However, for many reasons, including global artemisinin shortages, the US Refugee Admissions Program continued to use SP for pre-departure treatment. In spring 2007, additional cases of clinical malaria were reported to CDC in Burundian refugees arriving from Tanzania. In May 2007, active surveillance started in Tanzania, and pre-departure ACT was initiated (artemether-lumefantrine [Coartem™]). Between May 2007 and February 2008, more than 6,100 African refugees were processed in Tanzania and resettled in the United States, some of whom were presumptively treated with SP, while others received ACT. Thirty-nine malaria cases were detected among those resettled, with 82% of cases resulting in hospitalization and 10% having severe manifestations. Of those with severe manifestations, 27% had a parasitemia level exceeding 5%. Most importantly, disease incidence in the SP group was 15.5/1,000, while those who received ACT had an incidence of 1.3/1,000 [15]. Since 2008, presumptive ACT has been used to prevent P. falciparum malaria cases in sub-Saharan African refugees resettling to the United States.

Recommendations for Pre-departure Presumptive and Directed Treatment for P. falciparum Infection for Refugees from sub-Saharan Africa

The currently recommended ACT regimen is artemether-lumefantrine because it is widely available as a fixed-combination tablet, including in most refugee camps, has a wide therapeutic window, has a minimal adverse event profile, and is consistent with most national guidelines for treating clinical malaria. Pre-departure presumptive malaria therapy must be administered and documented as directly observed therapy, and the refugee must carry this documentation. To be considered valid, the presumptive therapy must be completed no sooner than 5 days before departure.

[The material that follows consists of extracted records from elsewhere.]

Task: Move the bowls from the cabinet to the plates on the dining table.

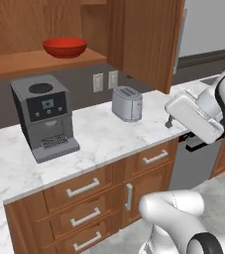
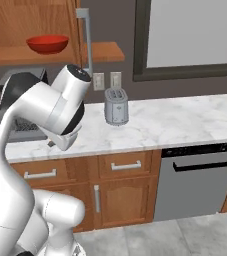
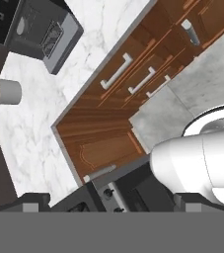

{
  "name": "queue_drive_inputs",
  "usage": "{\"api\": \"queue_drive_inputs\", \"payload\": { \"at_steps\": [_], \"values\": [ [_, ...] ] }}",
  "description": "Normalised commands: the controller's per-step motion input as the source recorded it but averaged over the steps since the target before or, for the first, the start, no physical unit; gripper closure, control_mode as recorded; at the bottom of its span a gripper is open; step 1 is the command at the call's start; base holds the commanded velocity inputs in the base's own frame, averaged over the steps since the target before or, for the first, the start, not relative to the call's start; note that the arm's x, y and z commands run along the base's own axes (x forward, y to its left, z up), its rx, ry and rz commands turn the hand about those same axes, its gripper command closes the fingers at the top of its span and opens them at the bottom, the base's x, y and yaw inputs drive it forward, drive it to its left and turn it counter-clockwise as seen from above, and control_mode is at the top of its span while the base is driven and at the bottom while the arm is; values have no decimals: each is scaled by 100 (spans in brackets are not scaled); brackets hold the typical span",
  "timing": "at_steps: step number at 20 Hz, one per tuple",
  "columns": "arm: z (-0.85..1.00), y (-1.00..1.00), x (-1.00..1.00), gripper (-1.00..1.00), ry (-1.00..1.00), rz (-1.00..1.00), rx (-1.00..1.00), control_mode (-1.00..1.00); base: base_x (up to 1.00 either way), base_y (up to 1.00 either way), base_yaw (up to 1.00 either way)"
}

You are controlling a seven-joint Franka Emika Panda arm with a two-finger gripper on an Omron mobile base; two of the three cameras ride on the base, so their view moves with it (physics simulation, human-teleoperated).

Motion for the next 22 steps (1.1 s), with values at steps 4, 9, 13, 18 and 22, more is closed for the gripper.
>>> {"api": "queue_drive_inputs", "payload": {
  "at_steps": [4,9,13,18,22],
  "values": [
    [0,0,0,-100,0,0,0,100,-5,51,-4],
    [0,0,0,-100,0,0,0,100,5,41,5],
    [0,0,0,-100,0,0,0,100,19,26,7],
    [0,0,0,-100,0,0,0,100,49,21,1],
    [0,0,0,-100,0,0,0,100,32,35,-1]
  ]
}}
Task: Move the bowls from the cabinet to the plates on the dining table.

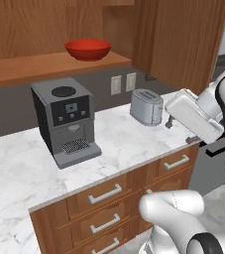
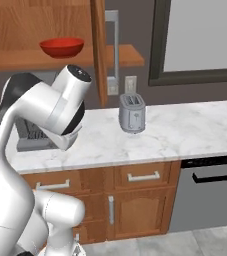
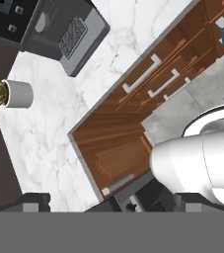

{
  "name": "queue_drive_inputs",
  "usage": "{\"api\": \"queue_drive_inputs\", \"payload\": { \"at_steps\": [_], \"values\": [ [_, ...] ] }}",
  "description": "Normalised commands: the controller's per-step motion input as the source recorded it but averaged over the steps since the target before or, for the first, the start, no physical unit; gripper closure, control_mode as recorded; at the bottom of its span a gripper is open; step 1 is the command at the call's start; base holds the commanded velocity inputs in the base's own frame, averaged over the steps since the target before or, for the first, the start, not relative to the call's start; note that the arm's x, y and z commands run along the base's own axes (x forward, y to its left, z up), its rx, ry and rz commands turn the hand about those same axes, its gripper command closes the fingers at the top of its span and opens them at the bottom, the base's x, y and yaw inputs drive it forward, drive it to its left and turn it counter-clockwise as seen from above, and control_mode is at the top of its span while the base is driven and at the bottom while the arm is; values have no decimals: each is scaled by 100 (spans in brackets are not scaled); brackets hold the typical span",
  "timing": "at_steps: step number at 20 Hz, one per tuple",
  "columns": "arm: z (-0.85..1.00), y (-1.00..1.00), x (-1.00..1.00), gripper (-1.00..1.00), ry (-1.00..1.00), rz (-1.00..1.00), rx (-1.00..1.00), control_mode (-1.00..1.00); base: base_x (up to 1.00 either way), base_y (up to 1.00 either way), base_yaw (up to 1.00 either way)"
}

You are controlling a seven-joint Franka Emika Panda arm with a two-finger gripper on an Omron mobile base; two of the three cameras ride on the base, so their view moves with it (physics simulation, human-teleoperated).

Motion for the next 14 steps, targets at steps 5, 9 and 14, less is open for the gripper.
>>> {"api": "queue_drive_inputs", "payload": {
  "at_steps": [5,9,14],
  "values": [
    [0,0,0,-100,0,0,0,100,35,29,-2],
    [0,0,0,-100,0,0,0,100,26,12,-9],
    [0,0,0,-100,0,0,0,100,6,12,-17]
  ]
}}
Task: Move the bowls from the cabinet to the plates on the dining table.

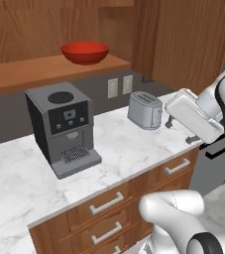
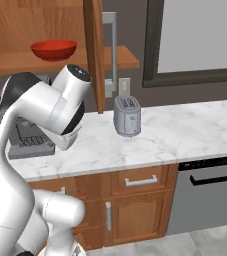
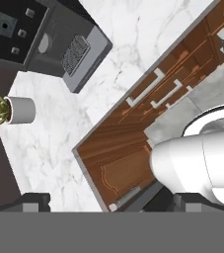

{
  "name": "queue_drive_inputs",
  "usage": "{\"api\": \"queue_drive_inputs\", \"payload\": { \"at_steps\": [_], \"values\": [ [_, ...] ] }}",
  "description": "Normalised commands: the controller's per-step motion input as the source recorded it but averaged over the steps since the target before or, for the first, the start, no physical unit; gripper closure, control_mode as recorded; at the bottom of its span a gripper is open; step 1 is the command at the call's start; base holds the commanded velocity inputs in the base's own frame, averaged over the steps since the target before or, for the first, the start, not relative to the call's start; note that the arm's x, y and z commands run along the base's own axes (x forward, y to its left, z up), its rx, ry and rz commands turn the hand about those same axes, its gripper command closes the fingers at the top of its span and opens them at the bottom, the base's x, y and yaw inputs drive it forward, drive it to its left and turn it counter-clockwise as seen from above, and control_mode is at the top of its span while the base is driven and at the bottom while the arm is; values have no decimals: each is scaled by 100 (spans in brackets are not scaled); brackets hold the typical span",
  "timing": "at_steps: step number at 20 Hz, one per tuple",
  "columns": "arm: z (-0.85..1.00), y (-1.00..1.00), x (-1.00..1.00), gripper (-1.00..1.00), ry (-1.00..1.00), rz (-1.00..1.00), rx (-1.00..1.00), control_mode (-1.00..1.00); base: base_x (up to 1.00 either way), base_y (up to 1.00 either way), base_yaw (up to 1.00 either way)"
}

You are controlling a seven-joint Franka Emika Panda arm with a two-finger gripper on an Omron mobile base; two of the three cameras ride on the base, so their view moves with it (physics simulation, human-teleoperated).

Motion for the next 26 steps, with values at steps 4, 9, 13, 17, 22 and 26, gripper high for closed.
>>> {"api": "queue_drive_inputs", "payload": {
  "at_steps": [4,9,13,17,22,26],
  "values": [
    [0,0,0,-100,0,0,0,100,0,10,-20],
    [0,0,0,-100,0,0,0,100,0,14,-19],
    [0,0,0,-100,0,0,0,100,-4,59,-1],
    [0,0,0,-100,0,0,0,100,-7,62,0],
    [0,0,0,-100,0,0,0,100,5,61,1],
    [0,0,0,-100,0,0,0,100,32,56,0]
  ]
}}
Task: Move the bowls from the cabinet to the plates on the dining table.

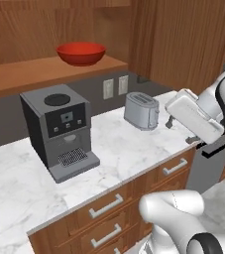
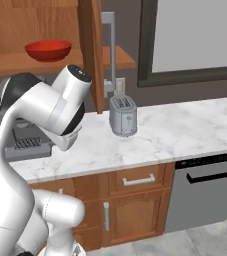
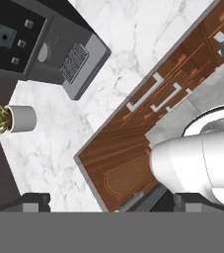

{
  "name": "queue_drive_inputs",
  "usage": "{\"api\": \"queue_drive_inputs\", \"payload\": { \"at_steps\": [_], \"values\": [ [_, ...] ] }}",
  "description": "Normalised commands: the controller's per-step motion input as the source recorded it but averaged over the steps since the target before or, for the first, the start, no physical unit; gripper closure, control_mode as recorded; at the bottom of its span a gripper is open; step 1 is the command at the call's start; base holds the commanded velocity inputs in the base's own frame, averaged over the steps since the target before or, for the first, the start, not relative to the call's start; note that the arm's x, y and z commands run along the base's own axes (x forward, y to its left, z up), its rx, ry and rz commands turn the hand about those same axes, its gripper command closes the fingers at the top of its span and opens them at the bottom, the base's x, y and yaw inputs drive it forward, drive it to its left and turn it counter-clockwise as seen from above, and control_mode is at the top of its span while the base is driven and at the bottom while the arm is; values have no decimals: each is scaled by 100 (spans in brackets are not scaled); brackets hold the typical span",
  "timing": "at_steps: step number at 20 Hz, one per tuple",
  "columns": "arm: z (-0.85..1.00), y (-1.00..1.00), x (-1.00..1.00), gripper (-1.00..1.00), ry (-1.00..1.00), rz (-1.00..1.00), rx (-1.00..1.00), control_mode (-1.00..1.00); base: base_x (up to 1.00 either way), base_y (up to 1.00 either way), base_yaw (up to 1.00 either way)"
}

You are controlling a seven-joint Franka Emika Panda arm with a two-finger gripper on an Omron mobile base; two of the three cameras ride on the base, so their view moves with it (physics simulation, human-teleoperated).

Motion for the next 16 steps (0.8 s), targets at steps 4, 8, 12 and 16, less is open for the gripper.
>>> {"api": "queue_drive_inputs", "payload": {
  "at_steps": [4,8,12,16],
  "values": [
    [0,0,0,-100,0,0,0,100,44,41,2],
    [0,0,0,-100,0,0,0,100,50,10,10],
    [0,0,0,-100,0,0,0,100,37,32,6],
    [0,0,0,-100,0,0,0,100,13,52,-2]
  ]
}}
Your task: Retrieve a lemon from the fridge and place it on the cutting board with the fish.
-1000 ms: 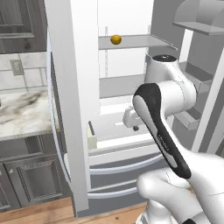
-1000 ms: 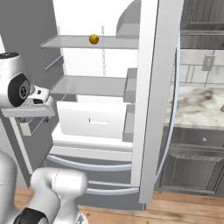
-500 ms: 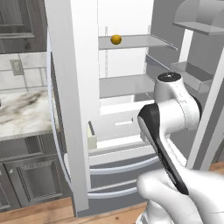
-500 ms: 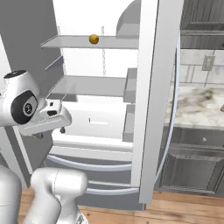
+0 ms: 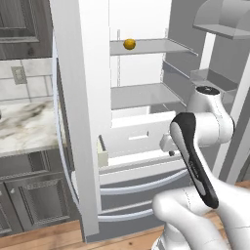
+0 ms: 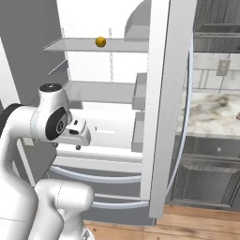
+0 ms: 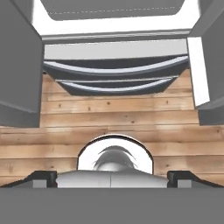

Historically, special populations, including pregnant women, infants weighing less than 5 kg, and lactating women who were breastfeeding infants under 5 kg, did not receive presumptive pre-departure treatment. In 2015, WHO revised its guidance, stating that the use of artemether-lumefantrine is safe for pregnant women during their second and third trimesters, and for lactating women regardless of the infant’s weight [16]. Thus, CDC revised its pre-departure presumptive guidance to include these groups [17]. Asymptomatic infants weighing less than 5 kg and women in their first trimester of pregnancy will not be offered presumptive treatment, and should only receive directed treatment after diagnostic testing identifies malaria parasitemia. Testing will be performed with blood smear microscopy and/or rapid diagnostic tests (RDT) with a kit agreed upon in consultation with CDC’s Division of Global Migration Health. Microscopy and RDT have limited sensitivity and do not rule out malaria [9]. Therefore, any refugee who develops clinical signs or symptoms of malaria should receive further evaluation, regardless of screening test results. Refugees who have signs or symptoms of clinical malaria before departure should be evaluated and treated according to the host country’s national guidelines.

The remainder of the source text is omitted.